Antrag 64/I/2019 Einführung einer gesetzlichen Mietniveaustabilität als Mietpreisbremse für Wohnungen

Status:
Nicht abgestimmt

Jeder Mensch hat das Recht auf angemessenen Wohnraum. Steigende Mieten können zu sozialem Unfrieden führen.

 

Wir wollen Wohnungsmieten nachhaltig und langfristig stabilisieren. Mieterhöhungen der Nettokaltmiete sollen für die Mieterinnen und Mieter transparent, nachvollziehbar und berechenbar sein. Für Mieterhöhungen und bei Wiedervermietung soll daher eine Regelung für eine Mietniveaustabilität gesetzlich verankert werden. Dies bedeutet, dass eine zulässige Anhebung einer Miete jährlich nicht höher ausfallen darf als die allgemeine Inflationsrate des Vorjahres, max. jedoch um zwei Prozent. Mietsteigerungen innerhalb von drei Jahren sollen, unter Berücksichtigung der Inflationsrate, entsprechend nicht höher als sechs Prozent ausfallen. Diese Regelungen sollen zeitlich unbegrenzt und im gesamten Bundesgebiet gelten.

 

Moderate und zeitlich begrenzte Mieterhöhungen im Rahmen von Modernisierungen sind hiervon ausgenommen um auch weiterhin moderne Wohnverhältnisse zu gewährleisten.

Begründung:

Der Notwendigkeit die teilweise hohen Mieterhöhungen zu begrenzen, wurde bereits auf dem 2. Landesparteitag 2018 der SPD Berlin Rechnung getragen. Bereits im Antrag 60.1/II/2018 wurde ein auf fünf Jahre befristeter Mietenstopp gefordert. Er sieht vor in Gebieten mit angespannten Wohnungsmärkten Mieterhöhungen maximal in der Höhe der Inflationsrate zuzulassen. Steigende Mieten sind jedoch nicht nur ein Phänomen in angespannten Wohnungsmärkten oder der nächsten fünf Jahre.

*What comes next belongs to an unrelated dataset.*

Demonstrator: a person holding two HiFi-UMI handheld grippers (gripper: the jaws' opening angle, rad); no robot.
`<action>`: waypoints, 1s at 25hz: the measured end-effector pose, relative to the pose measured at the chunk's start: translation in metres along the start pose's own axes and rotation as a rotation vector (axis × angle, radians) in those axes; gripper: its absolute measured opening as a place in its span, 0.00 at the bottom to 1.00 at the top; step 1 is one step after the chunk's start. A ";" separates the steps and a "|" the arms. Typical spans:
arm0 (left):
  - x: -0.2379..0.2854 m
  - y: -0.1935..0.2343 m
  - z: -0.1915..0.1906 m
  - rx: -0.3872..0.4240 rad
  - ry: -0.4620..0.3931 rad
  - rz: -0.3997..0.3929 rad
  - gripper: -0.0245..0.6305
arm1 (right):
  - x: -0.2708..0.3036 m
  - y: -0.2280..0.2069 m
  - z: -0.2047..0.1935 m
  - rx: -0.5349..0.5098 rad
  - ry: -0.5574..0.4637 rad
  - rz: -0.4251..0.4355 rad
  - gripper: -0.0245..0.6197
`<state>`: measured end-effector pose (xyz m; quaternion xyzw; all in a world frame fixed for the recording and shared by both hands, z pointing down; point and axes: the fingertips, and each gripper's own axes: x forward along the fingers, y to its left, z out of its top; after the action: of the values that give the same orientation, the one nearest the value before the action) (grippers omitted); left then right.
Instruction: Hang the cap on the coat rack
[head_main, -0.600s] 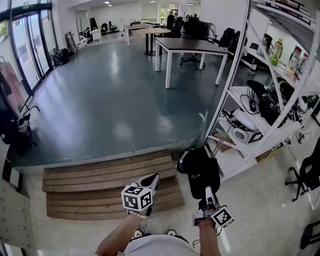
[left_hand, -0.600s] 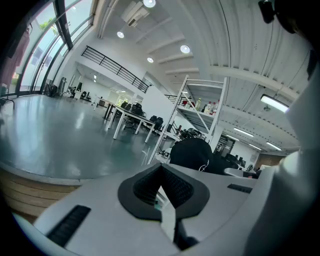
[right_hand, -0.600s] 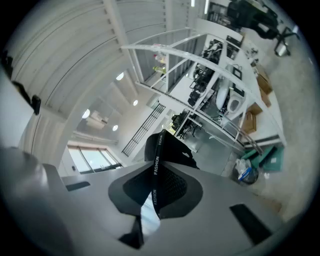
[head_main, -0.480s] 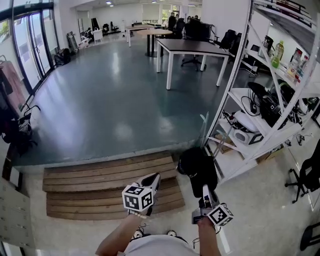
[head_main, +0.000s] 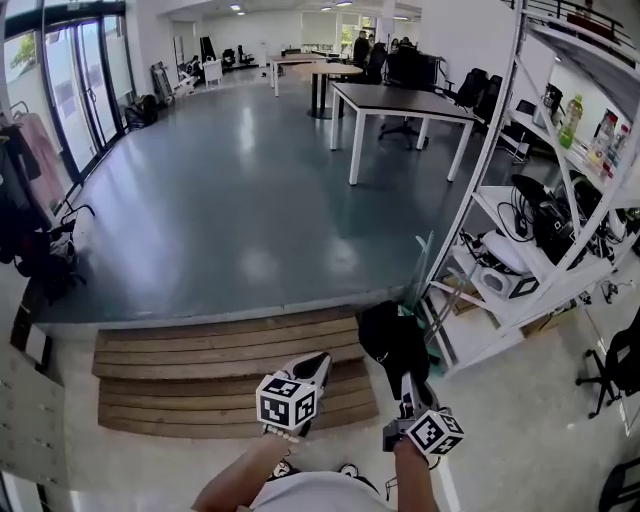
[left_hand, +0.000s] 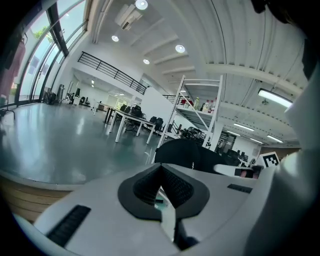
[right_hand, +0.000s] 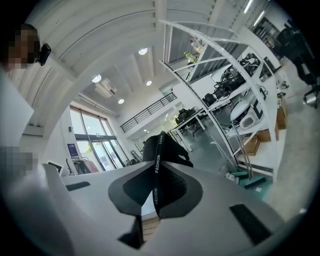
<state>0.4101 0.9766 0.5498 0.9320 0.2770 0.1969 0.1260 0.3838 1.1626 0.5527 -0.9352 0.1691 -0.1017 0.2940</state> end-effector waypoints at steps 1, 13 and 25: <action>-0.002 0.001 -0.001 -0.002 0.001 0.001 0.04 | 0.000 0.002 -0.001 0.001 -0.001 0.002 0.07; -0.016 0.013 -0.007 -0.042 -0.010 0.008 0.04 | 0.001 0.014 -0.010 0.089 -0.009 0.059 0.07; -0.061 0.048 -0.006 -0.099 -0.048 0.090 0.04 | 0.028 0.051 -0.045 0.138 0.084 0.133 0.07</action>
<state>0.3826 0.9035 0.5539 0.9406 0.2215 0.1936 0.1694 0.3835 1.0897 0.5614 -0.8943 0.2354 -0.1328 0.3566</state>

Vielmehr besteht das Interesse von Investoren oder Immobiliengesellschaften an Mieterhöhungen zur Verbesserung des Gewinns, ständig und überall. Zudem bestünde zur Durchsetzung des Mietenstopp die Unsicherheit einen unbestimmten Rechtsbegriff „Gebiet mit angespanntem Wohnungsmarkt“ rechtssicher zu definieren. Eine gesetzlich verankerte Regelung für eine allgemeine Mietniveaustabilität erweitert die Forderung des Antrag 60.1/II/2018 daher sinnvoll.

 

Die Idee der Mietniveaustabilität orientiert sich an die von der Europäischen Zentralbank (EZB) vorgegebenen Zielmarke der Inflationsrate. Wonach die Inflationsrate, genauer der Anstieg des harmonisierten Verbraucherpreisindex (HVPI) für das Euro-Währungsgebiet, unter 2 % gegenüber dem Vorjahr betragen soll. Die Preisniveaustabilität ist für die EZB eines der wichtigsten wirtschaftspolitischen Ziele, weil sie für den sozialen Frieden wesentlich ist. Was für die allgemeine Inflationsrate gilt, gilt vor allem auch für Wohnungsmieten. Wohnen, ein Grundrecht!